PART 3 — “The Year They Paved the Feed Store Lot”

They paved over the feed store lot in ’97, and I swear to God, it felt like a funeral for the last honest place in town.
Back then, the feed store wasn’t just where we bought corn mash and chicken grit.
It was where men leaned on the tailgates of rusted pickups, boots coated in clay, talking weather and politics like either could be predicted. It was where I learned to tie a square knot from Old Man Crawley, who had one eye and a voice like he’d swallowed gravel.
It smelled like molasses, diesel, chew tobacco, and dust — the kind of scent you only miss once it’s gone. Like your dad’s shirt after he dies. Like the barn when it’s empty.
I was 14 when Daddy let me drive the truck into town alone for the first time. Told me to pick up three sacks of feed, a spool of barbed wire, and “no damn soda unless you’ve already loaded the bed.”
I remember how my hands shook on the wheel. How I tried to stand a little taller, walk a little slower when I climbed the steps of Harper & Sons Farm Supply. (No relation — different Harper.)
The man behind the counter wore suspenders, chewed gum like it owed him something, and nodded once. That nod was enough. You didn’t need small talk at the feed store. Just cash, grit, and your own damn list.
Over the years, the names changed, but the place didn’t.
Even when Walmart came. Even when they built that gleaming tractor dealership out on Route 60. The old feed store stayed the same — bent siding, hand-painted signs, and a porch that groaned when you stepped on the third board from the left.
I brought Hank there once.
This was before his leg went bad, back when he was still just a beat-up mutt I hadn’t named yet. He hopped into the cab like he’d been doing it his whole life and laid his head on my lap while I drove.

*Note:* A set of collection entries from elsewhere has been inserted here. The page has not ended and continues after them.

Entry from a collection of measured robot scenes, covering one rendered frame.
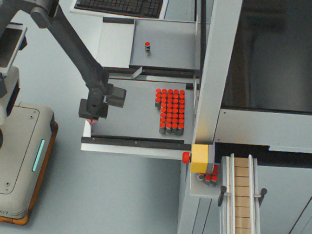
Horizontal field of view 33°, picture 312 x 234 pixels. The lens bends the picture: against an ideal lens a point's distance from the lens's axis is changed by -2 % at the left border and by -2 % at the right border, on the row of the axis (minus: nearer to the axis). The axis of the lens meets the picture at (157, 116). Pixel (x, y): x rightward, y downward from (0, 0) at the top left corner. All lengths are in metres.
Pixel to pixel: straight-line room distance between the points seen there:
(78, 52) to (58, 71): 1.72
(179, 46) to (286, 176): 0.70
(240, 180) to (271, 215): 0.53
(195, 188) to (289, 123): 0.40
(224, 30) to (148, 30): 0.95
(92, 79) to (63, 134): 1.37
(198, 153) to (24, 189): 1.10
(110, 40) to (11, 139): 0.80
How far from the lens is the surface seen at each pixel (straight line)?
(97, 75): 1.68
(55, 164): 2.94
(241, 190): 1.81
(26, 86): 3.29
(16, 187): 2.58
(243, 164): 1.87
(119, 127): 1.97
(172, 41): 2.25
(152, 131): 1.96
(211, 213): 2.30
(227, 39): 1.40
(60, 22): 1.53
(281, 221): 2.39
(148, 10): 2.47
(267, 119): 1.69
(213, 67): 1.48
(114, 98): 1.79
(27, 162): 2.64
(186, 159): 1.76
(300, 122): 1.72
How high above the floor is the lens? 2.51
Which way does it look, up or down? 55 degrees down
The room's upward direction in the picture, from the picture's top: 3 degrees clockwise

When we pulled up, a group of old-timers on the porch stopped talking.
One of them — I think it was Elmer Watts — pointed to Hank and said, “Looks like you got yourself a damn fine dog.”

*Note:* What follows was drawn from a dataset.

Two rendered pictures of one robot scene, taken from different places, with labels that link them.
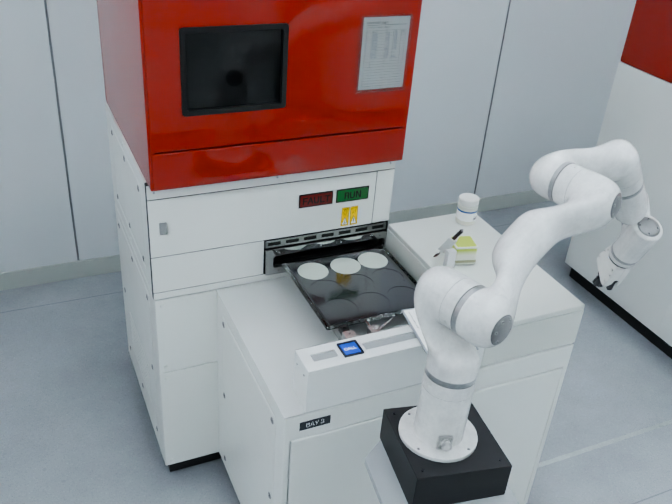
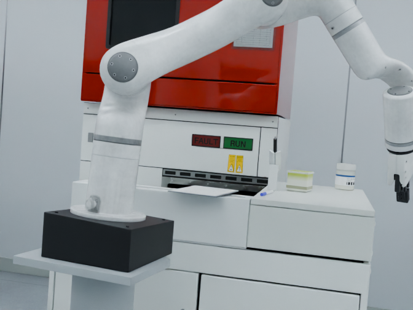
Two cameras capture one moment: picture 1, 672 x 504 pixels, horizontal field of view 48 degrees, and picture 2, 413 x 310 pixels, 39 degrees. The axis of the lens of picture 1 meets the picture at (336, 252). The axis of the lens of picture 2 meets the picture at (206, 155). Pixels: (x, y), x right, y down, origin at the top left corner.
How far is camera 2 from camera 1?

And just like that, Hank became mine.
That’s how things worked at the feed store. Dogs were claimed. Advice was given. News spread without needing a phone. If you wanted to know who lost a calf, who sold their land, or who buried a wife, you came there.
But in ’97, things changed.
They poured concrete over the gravel lot — smooth, pale gray, like a parking lot in the city.
I remember driving up, expecting the usual crunch under my tires. Instead, I rolled quiet.
Too quiet.
Inside, the shelves were neater. The coffee pot was gone. The new owner wore a polo shirt and asked if I had a rewards card. A rewards card. At a feed store.
I didn’t say anything. Just grabbed my wire, paid in cash, and walked out.
Elmer wasn’t on the porch.
Neither was the third board that groaned.
That was the same year the co-op shut down, and the same year Ruthie moved to Tulsa “for better schools.” It was the year Hank started limping bad, the year corn prices crashed, and the year I caught myself staring at the sky too long, wondering if I’d missed something.
I think that’s the year I stopped feeling young.
I used to believe hard work was enough.
You put your back into it, keep your head down, and the world lets you stay standing.
But I’ve learned that life isn’t just a field to plow. It’s a barn that leans. A tractor that won’t start. A feed store that turns into a chain.
They say progress is good.
I say not all footprints deserve to be paved over.
There’s an old-timer who still remembers me from back then. Joe Reynolds — runs a tiny produce stand now near the post office.
I stopped by last fall to grab a few ears of corn.
He handed me a bag and said, “You still got that dog with the limp?”
I didn’t answer right away.
Just nodded once.
Like we used to.
Sometimes I think about the people who never got to feel a place like that.
Folks now, they go from screen to screen. Order feed online. Watch weather apps instead of reading the sky. Talk about farming in hashtags. They’ve never waited on the porch while someone scooped your oats by hand.
They’ve never watched a man roll a cigarette with fingers that buried his father and planted the same row of beans fifty years in a row.
They’ve never known the quiet glory of being trusted without needing to explain a damn thing.
I’m not saying the past was perfect.
Hell, we had our share of hard years — droughts, floods, engine trouble, busted knees, broken hearts.
But back then, people shook your hand with both eyes open. You didn’t need a lawyer to mean your word. And if you had a dog with a limp, no one asked you to put him down or leash him up — they just patted his head and made space on the porch.
So what did I learn, in the shadow of a feed store they paved over?
That some things you can’t buy back.
That worth isn’t measured in efficiency.
That the best lessons don’t come from books or schools or Zoom calls — they come from watching how a man stacks hay, how a woman sets a roast pan down, how a dog waits by the truck bed without being told.
That the world may keep spinning fast — but it’s the still places, the gravel-scratch moments, that stay with you.
And if you ever find yourself lost in this loud, shiny world?
Remember this:
The ground that matters most is the kind that sticks to your boots.
The kind that remembers who stood on it, who loved on it, and who didn’t ask for much — just a tailgate, a clean sky, and a place to call their own.